Si la verdadera Historia de España está escrita en los documentos de los
archivos concejiles, parroquiales y protocolos de los escribanos, la Historia de
Cantalapiedra ofrece hitos representativos de su pasado glorioso.
El protagonismo que ostentó en la Edad
Media y Renacimiento en la región salmantina, queda reflejado por su recordado
"Fuero de Campopetre", código jurídico normativo; Las Cortes
de
Castilla celebradas en el año 1400, su Sínodo
Diocesano, su Sede Episcopal y
la implicación de la villa en el difícil camino de los Reyes Católicos hacia
el Trono de Castilla.
La primera vez que resuena su nombre en la historia es en diciembre de 1136,
cuando el emperador Alfonso VII y su mujer Doña Berenguela la donaron a la
Sede Episcopal Salmantina y a su Obispo Don Berengario.

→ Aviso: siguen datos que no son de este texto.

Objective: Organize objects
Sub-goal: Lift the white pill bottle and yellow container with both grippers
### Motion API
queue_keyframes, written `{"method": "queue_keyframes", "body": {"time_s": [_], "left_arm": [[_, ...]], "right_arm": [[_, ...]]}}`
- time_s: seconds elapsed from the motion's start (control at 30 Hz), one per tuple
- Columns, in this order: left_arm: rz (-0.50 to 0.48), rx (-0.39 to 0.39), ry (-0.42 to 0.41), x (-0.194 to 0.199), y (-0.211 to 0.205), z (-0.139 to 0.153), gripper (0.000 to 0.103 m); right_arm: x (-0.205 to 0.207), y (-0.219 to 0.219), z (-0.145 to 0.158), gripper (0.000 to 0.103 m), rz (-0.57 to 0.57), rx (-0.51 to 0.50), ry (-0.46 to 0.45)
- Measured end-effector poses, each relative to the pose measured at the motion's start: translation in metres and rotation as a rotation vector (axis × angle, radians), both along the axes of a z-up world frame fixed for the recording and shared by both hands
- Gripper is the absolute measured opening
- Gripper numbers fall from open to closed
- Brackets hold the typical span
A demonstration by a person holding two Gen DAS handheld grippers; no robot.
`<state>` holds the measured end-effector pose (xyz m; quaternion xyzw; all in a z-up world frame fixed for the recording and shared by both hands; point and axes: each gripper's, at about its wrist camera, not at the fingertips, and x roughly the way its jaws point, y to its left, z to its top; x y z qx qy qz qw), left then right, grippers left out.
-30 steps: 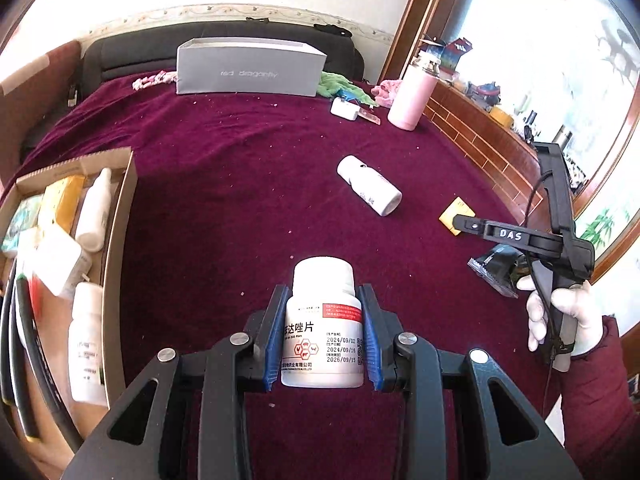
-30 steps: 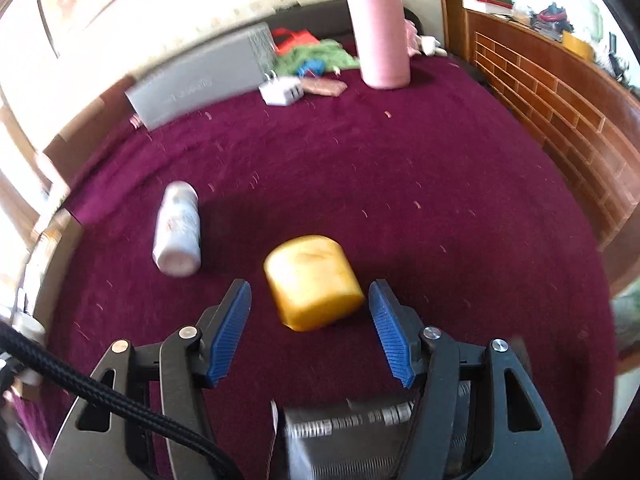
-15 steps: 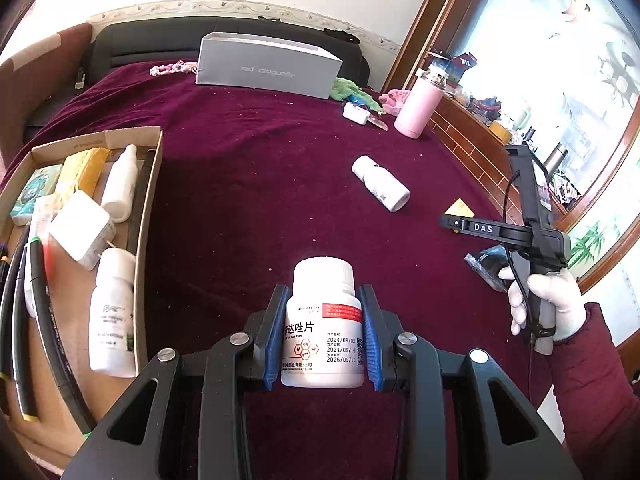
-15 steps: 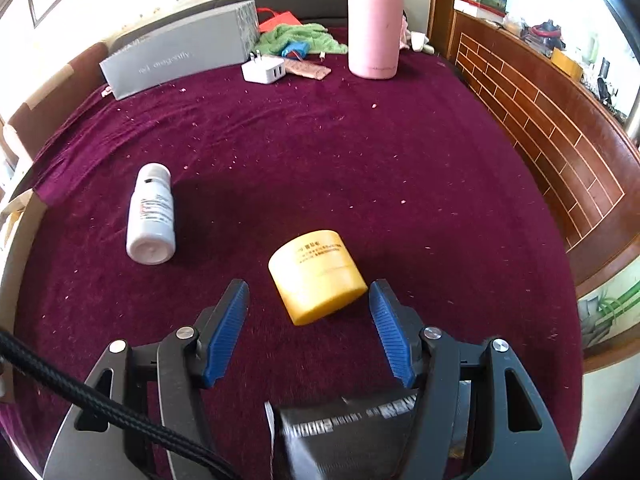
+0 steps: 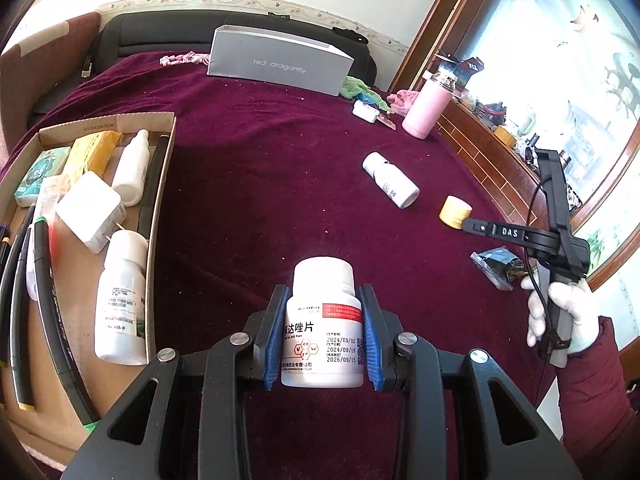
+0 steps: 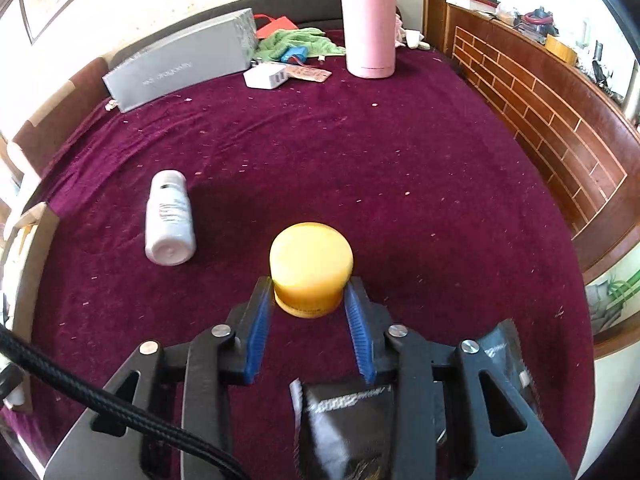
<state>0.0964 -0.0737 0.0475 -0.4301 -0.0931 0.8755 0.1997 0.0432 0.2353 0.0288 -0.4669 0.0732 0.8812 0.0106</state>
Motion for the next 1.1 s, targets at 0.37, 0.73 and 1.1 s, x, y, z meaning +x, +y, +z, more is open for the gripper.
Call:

Durante el siglo XIII la Villa fue Cámara Episcopal y en ella están fechados
algunos de los documentos otorgados por los Prelados. En 1422, Don Sancho de
Castilla, obispo de Salamanca, trasladó la Sede Episcopal
a la Villa, haciendo
catedral a su Iglesia Parroquial de Santa Maria del Castillo. Ya se habían
celebrado en esta Villa entre los años 1382 y 1385 un Sínodo que trató
cuestiones importantes y en 1400 el Rey D. Enrique III celebró en la Villa las
Cortes Generales.
En las Luchas de Sucesión
al
Trono de Castilla, Cantalapiedra junto con otras
villas se declararon favorables a Juana la Beltraneja, frente a Isabel la
Católica. Fue sitiada desde 1475 hasta 1477 por las tropas de Fernando de
Aragón. A raíz de tomar partido su guarnición perdió su recinto amurallado.
Hoy nos queda únicamente un torreón, llamado la Torre del Deán.
Y por último, señalar que Cantalapiedra fue el primer pueblo de España donde
se hizo la Concentración
Parcelaria, allá por el año 1953, siendo alcalde de la Villa D. Luis Igea.